> Assigned task:
Return each line of the listing in which the word "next" appears.

> Extracted data:
· · · · · · ·

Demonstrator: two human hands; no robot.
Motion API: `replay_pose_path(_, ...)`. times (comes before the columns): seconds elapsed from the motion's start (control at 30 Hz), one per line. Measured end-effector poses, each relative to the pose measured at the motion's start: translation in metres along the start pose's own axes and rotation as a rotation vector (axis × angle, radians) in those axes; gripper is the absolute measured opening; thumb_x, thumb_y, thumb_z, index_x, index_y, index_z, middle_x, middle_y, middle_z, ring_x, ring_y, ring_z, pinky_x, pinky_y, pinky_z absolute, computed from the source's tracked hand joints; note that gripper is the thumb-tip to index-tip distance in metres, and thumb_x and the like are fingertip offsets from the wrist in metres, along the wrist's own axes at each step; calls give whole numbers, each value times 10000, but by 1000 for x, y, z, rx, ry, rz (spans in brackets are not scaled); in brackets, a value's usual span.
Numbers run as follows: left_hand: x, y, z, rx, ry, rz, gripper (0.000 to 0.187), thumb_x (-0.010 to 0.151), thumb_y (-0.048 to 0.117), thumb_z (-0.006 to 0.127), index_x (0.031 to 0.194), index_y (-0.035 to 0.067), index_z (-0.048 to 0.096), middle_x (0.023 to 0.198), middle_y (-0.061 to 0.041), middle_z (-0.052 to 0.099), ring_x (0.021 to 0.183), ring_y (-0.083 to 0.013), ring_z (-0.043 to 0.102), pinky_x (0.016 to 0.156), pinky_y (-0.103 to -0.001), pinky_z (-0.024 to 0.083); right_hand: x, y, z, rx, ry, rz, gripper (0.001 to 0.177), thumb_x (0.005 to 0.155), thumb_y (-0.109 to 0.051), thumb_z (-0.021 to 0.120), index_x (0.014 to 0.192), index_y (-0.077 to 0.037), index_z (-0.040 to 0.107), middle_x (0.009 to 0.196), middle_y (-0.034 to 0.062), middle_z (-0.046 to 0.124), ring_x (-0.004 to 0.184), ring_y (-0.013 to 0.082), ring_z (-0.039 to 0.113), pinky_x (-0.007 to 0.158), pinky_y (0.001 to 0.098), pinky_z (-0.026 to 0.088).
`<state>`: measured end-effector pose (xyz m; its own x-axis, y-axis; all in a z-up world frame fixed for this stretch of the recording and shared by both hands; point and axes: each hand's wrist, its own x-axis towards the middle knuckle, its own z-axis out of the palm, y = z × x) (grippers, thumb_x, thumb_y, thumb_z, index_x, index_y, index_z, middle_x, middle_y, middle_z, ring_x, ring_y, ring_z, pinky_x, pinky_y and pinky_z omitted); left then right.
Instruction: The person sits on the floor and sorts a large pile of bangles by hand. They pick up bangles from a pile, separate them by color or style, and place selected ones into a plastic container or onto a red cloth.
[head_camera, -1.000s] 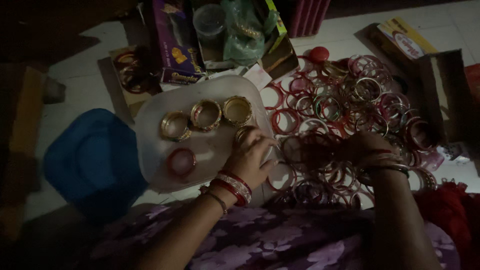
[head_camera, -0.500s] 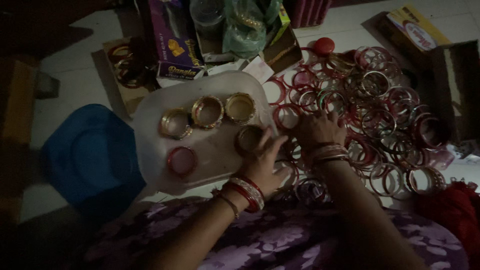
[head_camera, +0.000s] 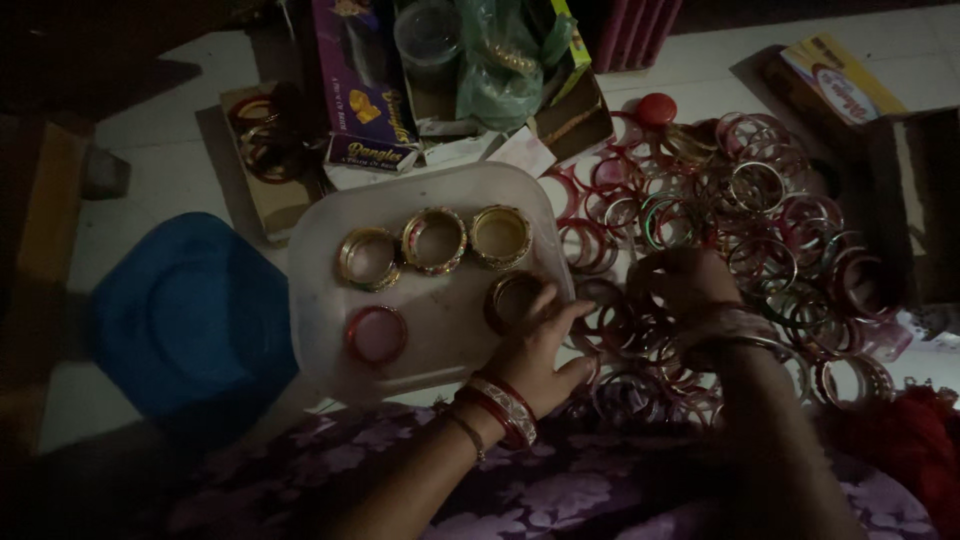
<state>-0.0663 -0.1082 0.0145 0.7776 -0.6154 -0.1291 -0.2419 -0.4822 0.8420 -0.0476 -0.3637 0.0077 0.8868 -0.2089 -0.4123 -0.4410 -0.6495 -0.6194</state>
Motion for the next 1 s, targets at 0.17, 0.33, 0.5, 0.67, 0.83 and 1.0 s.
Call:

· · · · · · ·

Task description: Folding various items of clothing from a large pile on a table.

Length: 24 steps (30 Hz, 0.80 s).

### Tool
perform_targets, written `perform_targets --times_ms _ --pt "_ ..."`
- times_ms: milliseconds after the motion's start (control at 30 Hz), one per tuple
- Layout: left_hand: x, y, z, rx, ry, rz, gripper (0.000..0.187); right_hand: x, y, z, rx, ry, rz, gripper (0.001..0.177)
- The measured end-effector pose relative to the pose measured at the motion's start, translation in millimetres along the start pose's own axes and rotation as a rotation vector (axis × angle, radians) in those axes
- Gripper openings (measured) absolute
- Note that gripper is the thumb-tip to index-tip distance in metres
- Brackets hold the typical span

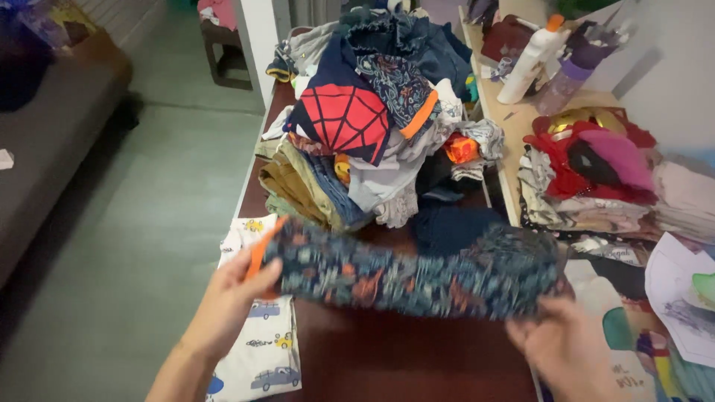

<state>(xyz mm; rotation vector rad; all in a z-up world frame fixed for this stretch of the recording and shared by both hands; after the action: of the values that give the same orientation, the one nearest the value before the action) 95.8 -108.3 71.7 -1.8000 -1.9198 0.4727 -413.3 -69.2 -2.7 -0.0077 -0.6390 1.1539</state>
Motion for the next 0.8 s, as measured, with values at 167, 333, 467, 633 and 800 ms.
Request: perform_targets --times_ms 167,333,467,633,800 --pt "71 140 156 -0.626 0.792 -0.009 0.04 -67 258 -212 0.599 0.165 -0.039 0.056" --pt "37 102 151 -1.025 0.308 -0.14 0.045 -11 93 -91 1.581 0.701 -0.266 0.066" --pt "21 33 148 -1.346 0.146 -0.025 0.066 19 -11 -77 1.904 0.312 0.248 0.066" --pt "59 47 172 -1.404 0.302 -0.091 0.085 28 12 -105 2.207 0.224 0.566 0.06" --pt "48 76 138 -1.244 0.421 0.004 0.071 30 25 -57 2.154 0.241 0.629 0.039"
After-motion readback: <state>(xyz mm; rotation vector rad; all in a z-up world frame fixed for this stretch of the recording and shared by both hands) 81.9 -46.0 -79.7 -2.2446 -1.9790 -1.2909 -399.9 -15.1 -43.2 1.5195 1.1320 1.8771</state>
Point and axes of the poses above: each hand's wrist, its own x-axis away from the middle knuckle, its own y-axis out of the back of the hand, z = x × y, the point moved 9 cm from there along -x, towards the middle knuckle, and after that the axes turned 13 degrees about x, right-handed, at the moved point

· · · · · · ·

> Problem solution:
Motion for the next 1 s, targets at 0.17, 0.33, 0.5, 0.67, 0.83 and 1.0 s.
Motion for the next 0.8 s, as measured, with values at 167, 333, 467, 633 and 800 ms.

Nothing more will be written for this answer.